Korban dalam peristiwa tersebut, Ahmad Rizki Sibarani, disebut mengalami luka di bagian leher dan harus mendapatkan perawatan medis intensif. Luka tersebut menjadi salah satu pertimbangan penting dalam proses hukum yang berjalan.

Dalam perspektif hukum pidana, lanjut Seftian, hasil pemeriksaan medis atau visum et repertum merupakan alat bukti yang sah dan memiliki kekuatan pembuktian. Karena itu, ia menilai wajar apabila penyidik mengambil langkah penahanan demi kepentingan penyidikan.

“Ketika ada korban dengan luka yang terverifikasi secara medis, tentu aparat memiliki dasar kuat untuk bertindak. Penahanan tidak mungkin dilakukan tanpa proses penyelidikan, pemeriksaan saksi, serta pengumpulan alat bukti yang cukup,” tegasnya.

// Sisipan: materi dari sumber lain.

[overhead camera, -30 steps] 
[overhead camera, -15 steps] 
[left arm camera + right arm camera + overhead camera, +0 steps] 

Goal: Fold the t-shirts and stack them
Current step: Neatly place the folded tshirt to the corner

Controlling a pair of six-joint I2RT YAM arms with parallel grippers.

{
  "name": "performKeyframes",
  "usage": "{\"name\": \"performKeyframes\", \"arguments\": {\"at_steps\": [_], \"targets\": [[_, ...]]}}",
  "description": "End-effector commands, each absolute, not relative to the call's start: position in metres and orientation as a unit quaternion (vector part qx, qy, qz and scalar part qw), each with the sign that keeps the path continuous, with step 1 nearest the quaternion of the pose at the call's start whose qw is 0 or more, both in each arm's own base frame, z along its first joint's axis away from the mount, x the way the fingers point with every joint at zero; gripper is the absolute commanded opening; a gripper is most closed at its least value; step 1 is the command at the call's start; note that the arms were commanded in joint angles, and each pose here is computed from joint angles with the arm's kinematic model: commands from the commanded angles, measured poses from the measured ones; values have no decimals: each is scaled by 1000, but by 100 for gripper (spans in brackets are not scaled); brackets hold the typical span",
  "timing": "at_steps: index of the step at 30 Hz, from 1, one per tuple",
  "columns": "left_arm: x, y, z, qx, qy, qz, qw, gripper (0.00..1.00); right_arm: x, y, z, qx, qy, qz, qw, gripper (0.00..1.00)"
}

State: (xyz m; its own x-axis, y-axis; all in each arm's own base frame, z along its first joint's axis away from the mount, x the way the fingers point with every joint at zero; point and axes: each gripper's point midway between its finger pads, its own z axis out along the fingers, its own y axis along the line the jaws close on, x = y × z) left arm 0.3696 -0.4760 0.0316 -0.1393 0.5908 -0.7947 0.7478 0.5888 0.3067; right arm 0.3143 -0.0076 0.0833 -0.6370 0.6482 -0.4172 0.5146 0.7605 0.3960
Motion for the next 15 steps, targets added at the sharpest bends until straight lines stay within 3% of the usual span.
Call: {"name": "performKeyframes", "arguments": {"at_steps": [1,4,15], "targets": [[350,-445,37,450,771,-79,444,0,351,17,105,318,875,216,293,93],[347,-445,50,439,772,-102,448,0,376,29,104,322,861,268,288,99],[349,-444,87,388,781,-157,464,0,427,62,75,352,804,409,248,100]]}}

Baca Juga: 24 Jam Dua Kali Bertindak, Bea Cukai Malang Gagalkan Rokok Ilegal Senilai Miliaran Rupiah

Seftian juga menyoroti berkembangnya opini di ruang publik yang dinilainya mencoba membenturkan isu sosial dalam kasus ini. Ia menyayangkan adanya narasi yang mengarah pada dugaan keberpihakan aparat tanpa melihat substansi perkara.

“Ini bukan soal status sosial atau latar belakang pihak tertentu. Ini murni soal fakta hukum. Jangan digiring menjadi konflik kelas atau isu keberpihakan. Itu tidak relevan dan justru memperkeruh situasi,” katanya.

Ia mengingatkan bahwa setiap warga negara memiliki hak hukum yang dilindungi undang-undang. Jika ada pihak yang keberatan atas proses yang berjalan, tersedia mekanisme praperadilan maupun pembuktian di persidangan terbuka.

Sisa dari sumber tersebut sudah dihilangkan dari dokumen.